## WHAT IS NEEDED:
Set down the material in full. Keep every line exactly as it is.

## DATASET EXTRACT:
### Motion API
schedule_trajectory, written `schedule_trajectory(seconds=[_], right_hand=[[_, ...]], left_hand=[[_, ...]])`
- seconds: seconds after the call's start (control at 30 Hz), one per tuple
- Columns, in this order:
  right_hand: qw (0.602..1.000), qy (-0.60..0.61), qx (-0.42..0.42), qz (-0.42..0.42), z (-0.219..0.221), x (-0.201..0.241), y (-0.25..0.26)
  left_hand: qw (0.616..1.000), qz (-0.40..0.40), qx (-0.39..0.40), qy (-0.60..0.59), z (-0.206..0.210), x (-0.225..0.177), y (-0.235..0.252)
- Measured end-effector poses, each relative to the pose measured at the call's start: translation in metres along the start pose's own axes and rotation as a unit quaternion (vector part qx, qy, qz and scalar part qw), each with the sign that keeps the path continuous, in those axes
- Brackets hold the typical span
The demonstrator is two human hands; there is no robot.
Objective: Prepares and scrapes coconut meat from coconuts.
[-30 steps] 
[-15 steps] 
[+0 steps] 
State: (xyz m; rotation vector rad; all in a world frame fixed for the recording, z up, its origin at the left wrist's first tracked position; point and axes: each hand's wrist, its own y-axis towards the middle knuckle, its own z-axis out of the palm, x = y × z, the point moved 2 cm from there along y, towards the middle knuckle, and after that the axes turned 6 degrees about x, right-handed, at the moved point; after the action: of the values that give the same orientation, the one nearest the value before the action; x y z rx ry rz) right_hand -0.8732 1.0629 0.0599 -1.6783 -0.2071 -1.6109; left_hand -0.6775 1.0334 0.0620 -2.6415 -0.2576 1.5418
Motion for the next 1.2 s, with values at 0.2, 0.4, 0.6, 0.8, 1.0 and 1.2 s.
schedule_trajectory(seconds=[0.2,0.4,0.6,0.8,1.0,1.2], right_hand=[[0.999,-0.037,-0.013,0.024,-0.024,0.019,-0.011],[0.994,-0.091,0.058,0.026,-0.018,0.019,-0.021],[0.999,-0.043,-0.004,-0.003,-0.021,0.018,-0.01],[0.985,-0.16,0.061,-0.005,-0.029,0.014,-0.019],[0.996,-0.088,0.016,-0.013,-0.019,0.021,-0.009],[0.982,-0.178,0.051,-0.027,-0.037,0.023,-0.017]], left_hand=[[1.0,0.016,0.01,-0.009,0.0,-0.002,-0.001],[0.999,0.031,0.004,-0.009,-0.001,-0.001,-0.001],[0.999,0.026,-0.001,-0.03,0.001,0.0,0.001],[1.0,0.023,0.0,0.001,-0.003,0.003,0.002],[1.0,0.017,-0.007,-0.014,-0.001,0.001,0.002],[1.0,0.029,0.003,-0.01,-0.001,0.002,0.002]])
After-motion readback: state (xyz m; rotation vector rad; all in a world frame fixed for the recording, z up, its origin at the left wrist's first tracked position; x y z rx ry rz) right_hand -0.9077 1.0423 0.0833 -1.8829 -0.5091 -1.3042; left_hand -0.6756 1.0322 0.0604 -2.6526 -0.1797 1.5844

## EXERCISE RESPONSE:
### Motion API
schedule_trajectory, written `schedule_trajectory(seconds=[_], right_hand=[[_, ...]], left_hand=[[_, ...]])`
- seconds: seconds after the call's start (control at 30 Hz), one per tuple
- Columns, in this order:
  right_hand: qw (0.602..1.000), qy (-0.60..0.61), qx (-0.42..0.42), qz (-0.42..0.42), z (-0.219..0.221), x (-0.201..0.241), y (-0.25..0.26)
  left_hand: qw (0.616..1.000), qz (-0.40..0.40), qx (-0.39..0.40), qy (-0.60..0.59), z (-0.206..0.210), x (-0.225..0.177), y (-0.235..0.252)
- Measured end-effector poses, each relative to the pose measured at the call's start: translation in metres along the start pose's own axes and rotation as a unit quaternion (vector part qx, qy, qz and scalar part qw), each with the sign that keeps the path continuous, in those axes
- Brackets hold the typical span
The demonstrator is two human hands; there is no robot.
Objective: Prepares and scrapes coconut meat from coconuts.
[-30 steps] 
[-15 steps] 
[+0 steps] 
State: (xyz m; rotation vector rad; all in a world frame fixed for the recording, z up, its origin at the left wrist's first tracked position; point and axes: each hand's wrist, its own y-axis towards the middle knuckle, its own z-axis out of the palm, x = y × z, the point moved 2 cm from there along y, towards the middle knuckle, and after that the axes turned 6 degrees about x, right-handed, at the moved point; after the action: of the values that give the same orientation, the one nearest the value before the action; x y z rx ry rz) right_hand -0.8732 1.0629 0.0599 -1.6783 -0.2071 -1.6109; left_hand -0.6775 1.0334 0.0620 -2.6415 -0.2576 1.5418
Motion for the next 1.2 s, with values at 0.2, 0.4, 0.6, 0.8, 1.0 and 1.2 s.
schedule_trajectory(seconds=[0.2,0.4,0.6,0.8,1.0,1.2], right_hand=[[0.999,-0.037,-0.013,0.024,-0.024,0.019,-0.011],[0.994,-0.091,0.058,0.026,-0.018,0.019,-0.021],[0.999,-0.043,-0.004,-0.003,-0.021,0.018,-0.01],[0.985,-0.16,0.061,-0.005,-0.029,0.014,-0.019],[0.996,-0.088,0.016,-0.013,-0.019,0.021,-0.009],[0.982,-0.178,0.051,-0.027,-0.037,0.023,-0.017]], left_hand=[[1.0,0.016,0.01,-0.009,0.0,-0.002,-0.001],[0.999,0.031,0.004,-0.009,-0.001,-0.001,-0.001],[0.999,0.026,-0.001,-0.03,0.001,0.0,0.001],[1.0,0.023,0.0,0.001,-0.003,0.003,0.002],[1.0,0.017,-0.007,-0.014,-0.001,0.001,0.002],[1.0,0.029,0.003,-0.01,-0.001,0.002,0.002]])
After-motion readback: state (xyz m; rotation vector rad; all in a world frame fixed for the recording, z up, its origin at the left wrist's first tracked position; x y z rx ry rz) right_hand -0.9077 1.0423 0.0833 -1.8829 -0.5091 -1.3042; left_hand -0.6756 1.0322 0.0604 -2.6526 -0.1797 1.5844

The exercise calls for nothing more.